◆ WHAT TO DO
Which lines below fall between the one containing "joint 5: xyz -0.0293" and the one containing "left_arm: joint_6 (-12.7"? Repeat them exactly, counting both of those lines, and add nothing else.

====== DATA SHOWN ======

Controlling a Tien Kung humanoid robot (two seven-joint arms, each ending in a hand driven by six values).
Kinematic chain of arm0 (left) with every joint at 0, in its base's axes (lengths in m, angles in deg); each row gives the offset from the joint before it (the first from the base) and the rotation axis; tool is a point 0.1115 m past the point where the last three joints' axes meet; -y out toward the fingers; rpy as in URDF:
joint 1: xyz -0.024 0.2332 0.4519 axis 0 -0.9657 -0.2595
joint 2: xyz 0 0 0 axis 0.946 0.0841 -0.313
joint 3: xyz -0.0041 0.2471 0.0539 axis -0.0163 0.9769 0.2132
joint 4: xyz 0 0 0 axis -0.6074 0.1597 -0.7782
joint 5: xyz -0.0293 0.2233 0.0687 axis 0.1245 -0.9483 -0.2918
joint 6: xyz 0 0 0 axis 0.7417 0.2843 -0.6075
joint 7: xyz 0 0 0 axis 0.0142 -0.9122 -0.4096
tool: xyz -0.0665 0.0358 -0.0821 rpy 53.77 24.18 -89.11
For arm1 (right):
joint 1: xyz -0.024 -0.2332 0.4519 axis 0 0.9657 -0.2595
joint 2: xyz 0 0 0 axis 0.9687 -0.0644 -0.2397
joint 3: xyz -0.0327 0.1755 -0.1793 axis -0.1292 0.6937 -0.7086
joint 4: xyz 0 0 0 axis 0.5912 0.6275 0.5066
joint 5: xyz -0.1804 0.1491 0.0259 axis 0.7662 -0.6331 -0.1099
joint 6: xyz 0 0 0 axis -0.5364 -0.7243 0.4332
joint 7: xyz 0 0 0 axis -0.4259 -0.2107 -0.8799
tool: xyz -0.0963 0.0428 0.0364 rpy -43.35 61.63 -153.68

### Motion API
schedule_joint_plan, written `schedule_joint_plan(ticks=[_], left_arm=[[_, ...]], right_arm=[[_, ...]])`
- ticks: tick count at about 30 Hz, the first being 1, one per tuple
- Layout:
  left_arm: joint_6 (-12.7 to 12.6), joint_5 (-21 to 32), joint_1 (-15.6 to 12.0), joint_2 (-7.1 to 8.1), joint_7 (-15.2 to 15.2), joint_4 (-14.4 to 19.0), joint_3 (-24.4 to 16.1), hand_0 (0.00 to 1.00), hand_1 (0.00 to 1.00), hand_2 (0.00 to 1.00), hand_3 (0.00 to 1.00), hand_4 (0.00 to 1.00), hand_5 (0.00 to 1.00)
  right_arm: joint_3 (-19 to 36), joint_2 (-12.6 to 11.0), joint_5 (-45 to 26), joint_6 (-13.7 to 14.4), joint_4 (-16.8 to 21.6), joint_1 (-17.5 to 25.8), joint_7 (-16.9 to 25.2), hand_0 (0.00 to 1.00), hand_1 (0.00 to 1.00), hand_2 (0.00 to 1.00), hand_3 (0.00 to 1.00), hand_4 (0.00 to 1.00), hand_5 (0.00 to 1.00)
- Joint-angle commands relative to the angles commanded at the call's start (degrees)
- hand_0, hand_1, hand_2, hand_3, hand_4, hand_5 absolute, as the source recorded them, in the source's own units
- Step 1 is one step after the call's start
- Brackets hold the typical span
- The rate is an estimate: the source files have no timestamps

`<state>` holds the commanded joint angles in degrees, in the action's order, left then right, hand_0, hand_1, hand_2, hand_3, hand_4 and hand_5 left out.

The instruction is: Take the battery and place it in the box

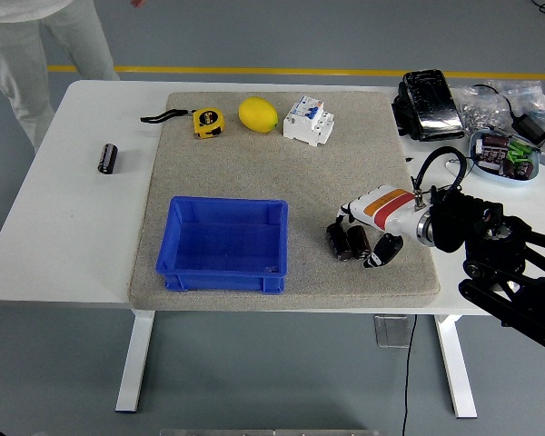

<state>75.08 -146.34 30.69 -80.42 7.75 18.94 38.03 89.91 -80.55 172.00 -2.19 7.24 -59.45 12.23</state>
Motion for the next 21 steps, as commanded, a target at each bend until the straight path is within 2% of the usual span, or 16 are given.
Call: schedule_joint_plan(ticks=[5, 6, 21], left_arm=[[0.01, -0.11, 0.10, 0.07, -0.02, 0.02, 0.09, 0.754, 0.758, 0.808, 0.629, 0.632, 0.521], [0.00, -0.14, 0.11, 0.07, -0.01, 0.02, 0.08, 0.754, 0.756, 0.805, 0.627, 0.632, 0.520], [0.15, -1.35, 0.07, 0.13, 0.24, 0.06, -0.54, 0.754, 0.753, 0.803, 0.626, 0.632, 0.519]], right_arm=[[0.11, 0.51, 0.44, 0.24, -1.56, -0.24, -0.26, 0.658, 0.621, 0.673, 0.762, 0.998, 0.218], [0.12, 0.55, 0.51, 0.24, -1.70, -0.25, -0.28, 0.622, 0.591, 0.649, 0.741, 0.998, 0.221], [0.87, 0.56, 0.56, -0.49, -1.21, 0.71, -0.70, 0.605, 0.576, 0.638, 0.727, 0.998, 0.254]])
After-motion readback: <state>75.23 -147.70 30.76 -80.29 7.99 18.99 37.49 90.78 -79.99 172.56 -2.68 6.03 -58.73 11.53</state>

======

◆ REPLY
joint 5: xyz -0.0293 0.2233 0.0687 axis 0.1245 -0.9483 -0.2918
joint 6: xyz 0 0 0 axis 0.7417 0.2843 -0.6075
joint 7: xyz 0 0 0 axis 0.0142 -0.9122 -0.4096
tool: xyz -0.0665 0.0358 -0.0821 rpy 53.77 24.18 -89.11
For arm1 (right):
joint 1: xyz -0.024 -0.2332 0.4519 axis 0 0.9657 -0.2595
joint 2: xyz 0 0 0 axis 0.9687 -0.0644 -0.2397
joint 3: xyz -0.0327 0.1755 -0.1793 axis -0.1292 0.6937 -0.7086
joint 4: xyz 0 0 0 axis 0.5912 0.6275 0.5066
joint 5: xyz -0.1804 0.1491 0.0259 axis 0.7662 -0.6331 -0.1099
joint 6: xyz 0 0 0 axis -0.5364 -0.7243 0.4332
joint 7: xyz 0 0 0 axis -0.4259 -0.2107 -0.8799
tool: xyz -0.0963 0.0428 0.0364 rpy -43.35 61.63 -153.68

### Motion API
schedule_joint_plan, written `schedule_joint_plan(ticks=[_], left_arm=[[_, ...]], right_arm=[[_, ...]])`
- ticks: tick count at about 30 Hz, the first being 1, one per tuple
- Layout:
  left_arm: joint_6 (-12.7 to 12.6), joint_5 (-21 to 32), joint_1 (-15.6 to 12.0), joint_2 (-7.1 to 8.1), joint_7 (-15.2 to 15.2), joint_4 (-14.4 to 19.0), joint_3 (-24.4 to 16.1), hand_0 (0.00 to 1.00), hand_1 (0.00 to 1.00), hand_2 (0.00 to 1.00), hand_3 (0.00 to 1.00), hand_4 (0.00 to 1.00), hand_5 (0.00 to 1.00)

The answer given above is complete.